2. Osteoporosis is more likely to affect women, and public awareness campaigns have made women their focus, but men can also develop the condition.
3. Osteoporosis normally does not cause noticeable problems until the condition develops to the advanced stage. Eventually it will cause back pain, height loss, stooped posture and fractures, particularly of the back vertebra, hips or wrists.
4. Testing for osteoporosis includes a bone density test, which measures the strength of bone in the body. These tests are recommended for everyone, for women older than 65 and men older than 70.
5. The recommendations for bone density testing change with individual circumstances. Postmenopausal women with at least one risk factor should be checked immediately after menopause, women who experience early menopause or who have recently stopped taking hormone therapy should be checked, and men with at least one risk factor should be checked around age 50 rather than waiting for 70.
6. In addition, anyone taking medications associated with osteoporosis should be tested periodically, and anyone older than 50 who has had a broken bone should also be tested.
7. Osteoporosis occurs when the body can no longer replenish bone tissue as quickly as it loses it. This occurs in anyone over the age of 30, which is the peak point of bone mass. But osteoporosis develops in those who did not build up enough bone density between ages 20 and 40 to make up for the loss as they age.
8. Minerals and hormone levels both affect bone density. Low levels of calcium and phosphorus, and loss of estrogen production during and after menopause increase the likelihood of developing the condition. 9. To prevent osteoporosis, getting enough calcium and vitamin D is important, as is regular exercise. Avoiding smoking and drinking more than two alcoholic beverages a day will also decrease risk.
Can you qualify for disability benefits with this condition?
Whether or not you qualify for disability and, as a result, are approved for disability benefits will depend entirely on the information obtained from your medical records. This includes whatever statements may have been obtained from your treating physician (a doctor who has a history of treating your condition and is, therefore, qualified to comment as to your condition and prognosis).
It will also depend on the information obtained from your vocational, or work, history if you are an adult, or academic records if you are a minor-age child. The important thing to keep in mind is that the social security administration does not award benefits based on simply having a condition, but, instead, will base an approval or denial on the extent to which a condition causes functional limitations. Functional limitations can be great enough to make work activity not possible (or, for a child, make it impossible to engage in age-appropriate activities).

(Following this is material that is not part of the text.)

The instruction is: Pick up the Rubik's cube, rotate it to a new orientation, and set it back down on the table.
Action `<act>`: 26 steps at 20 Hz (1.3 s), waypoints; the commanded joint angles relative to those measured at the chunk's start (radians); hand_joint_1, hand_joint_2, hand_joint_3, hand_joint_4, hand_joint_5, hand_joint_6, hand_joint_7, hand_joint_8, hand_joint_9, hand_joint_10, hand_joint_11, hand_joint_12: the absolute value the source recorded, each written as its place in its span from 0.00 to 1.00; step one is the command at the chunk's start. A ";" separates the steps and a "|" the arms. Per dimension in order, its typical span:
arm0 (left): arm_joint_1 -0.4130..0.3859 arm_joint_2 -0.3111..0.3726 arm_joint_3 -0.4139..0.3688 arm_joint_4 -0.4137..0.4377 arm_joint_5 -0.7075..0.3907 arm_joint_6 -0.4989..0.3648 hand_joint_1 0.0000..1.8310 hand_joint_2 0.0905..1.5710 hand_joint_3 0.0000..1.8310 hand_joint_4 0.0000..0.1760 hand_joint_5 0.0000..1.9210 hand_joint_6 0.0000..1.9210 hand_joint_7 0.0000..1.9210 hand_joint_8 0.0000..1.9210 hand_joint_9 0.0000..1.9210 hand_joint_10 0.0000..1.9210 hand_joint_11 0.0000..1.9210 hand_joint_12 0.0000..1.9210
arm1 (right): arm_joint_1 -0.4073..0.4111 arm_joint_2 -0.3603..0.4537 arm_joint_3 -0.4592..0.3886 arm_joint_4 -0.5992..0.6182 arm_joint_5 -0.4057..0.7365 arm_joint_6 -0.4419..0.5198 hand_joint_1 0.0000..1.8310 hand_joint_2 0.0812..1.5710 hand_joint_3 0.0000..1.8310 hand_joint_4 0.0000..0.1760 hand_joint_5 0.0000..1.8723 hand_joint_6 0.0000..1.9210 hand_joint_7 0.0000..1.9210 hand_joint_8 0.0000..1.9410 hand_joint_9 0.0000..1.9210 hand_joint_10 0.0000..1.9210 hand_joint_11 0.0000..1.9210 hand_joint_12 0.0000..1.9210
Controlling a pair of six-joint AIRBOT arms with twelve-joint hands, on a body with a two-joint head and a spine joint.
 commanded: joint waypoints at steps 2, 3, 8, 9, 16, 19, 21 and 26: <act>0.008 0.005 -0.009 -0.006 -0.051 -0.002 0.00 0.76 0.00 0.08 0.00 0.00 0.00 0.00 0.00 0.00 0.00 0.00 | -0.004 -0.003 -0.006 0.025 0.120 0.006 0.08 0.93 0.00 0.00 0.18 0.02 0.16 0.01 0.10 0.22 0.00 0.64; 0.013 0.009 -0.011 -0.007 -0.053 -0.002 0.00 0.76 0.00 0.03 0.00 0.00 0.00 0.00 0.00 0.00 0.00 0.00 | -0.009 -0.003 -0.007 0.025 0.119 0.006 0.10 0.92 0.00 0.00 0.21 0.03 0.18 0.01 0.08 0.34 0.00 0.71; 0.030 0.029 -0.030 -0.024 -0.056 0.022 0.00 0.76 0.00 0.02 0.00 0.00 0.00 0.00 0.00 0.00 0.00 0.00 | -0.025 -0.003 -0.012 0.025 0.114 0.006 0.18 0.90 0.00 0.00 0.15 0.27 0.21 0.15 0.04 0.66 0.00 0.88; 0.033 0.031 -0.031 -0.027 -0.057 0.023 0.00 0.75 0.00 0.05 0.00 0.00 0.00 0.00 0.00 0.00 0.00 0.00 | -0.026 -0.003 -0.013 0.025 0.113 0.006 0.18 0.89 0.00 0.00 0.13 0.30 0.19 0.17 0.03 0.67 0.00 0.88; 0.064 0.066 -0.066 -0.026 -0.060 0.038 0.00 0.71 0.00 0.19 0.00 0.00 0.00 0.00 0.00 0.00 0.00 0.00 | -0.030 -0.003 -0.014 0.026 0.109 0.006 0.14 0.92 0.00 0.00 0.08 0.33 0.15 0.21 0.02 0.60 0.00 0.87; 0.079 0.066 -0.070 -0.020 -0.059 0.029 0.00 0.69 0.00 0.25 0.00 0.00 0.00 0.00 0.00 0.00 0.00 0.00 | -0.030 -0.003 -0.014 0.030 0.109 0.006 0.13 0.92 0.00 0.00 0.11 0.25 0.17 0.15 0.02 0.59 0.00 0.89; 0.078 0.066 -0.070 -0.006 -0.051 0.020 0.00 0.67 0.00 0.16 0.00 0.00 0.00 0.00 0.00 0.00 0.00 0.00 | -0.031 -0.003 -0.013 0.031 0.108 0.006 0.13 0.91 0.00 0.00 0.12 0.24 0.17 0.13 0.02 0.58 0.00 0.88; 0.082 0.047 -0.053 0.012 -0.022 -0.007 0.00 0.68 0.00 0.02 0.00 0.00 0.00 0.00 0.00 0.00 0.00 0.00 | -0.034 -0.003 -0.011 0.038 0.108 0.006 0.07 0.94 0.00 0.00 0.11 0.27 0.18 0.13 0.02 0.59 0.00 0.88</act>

Why are so many disability cases lost at the disability application and reconsideration appeal levels?
Speaking as a former Disability Claims Examiner, I can state that there are several reasons:
1) Social Security makes no attempt to obtain a statement from a claimant's treating physician. By contrast, at the hearing level, a claimant and his or her disability attorney will generally obtain and present this type of statement to a judge;
2) Prior to the hearing level, a claimant will not have the opportunity to explain how their condition limits them, nor will their attorney or representative have the opportunity to make a presentation based on the evidence of the case. At the hearing level, of course, this is exactly what happens. And a number of disability representatives will also take such steps even earlier, at the reconsideration appeal level;
3) Disability judges, unlike disability examiners who decides cases at the first two levels of the system, can make independent decisions without being overturned by immediate supervisors--which happens frequently.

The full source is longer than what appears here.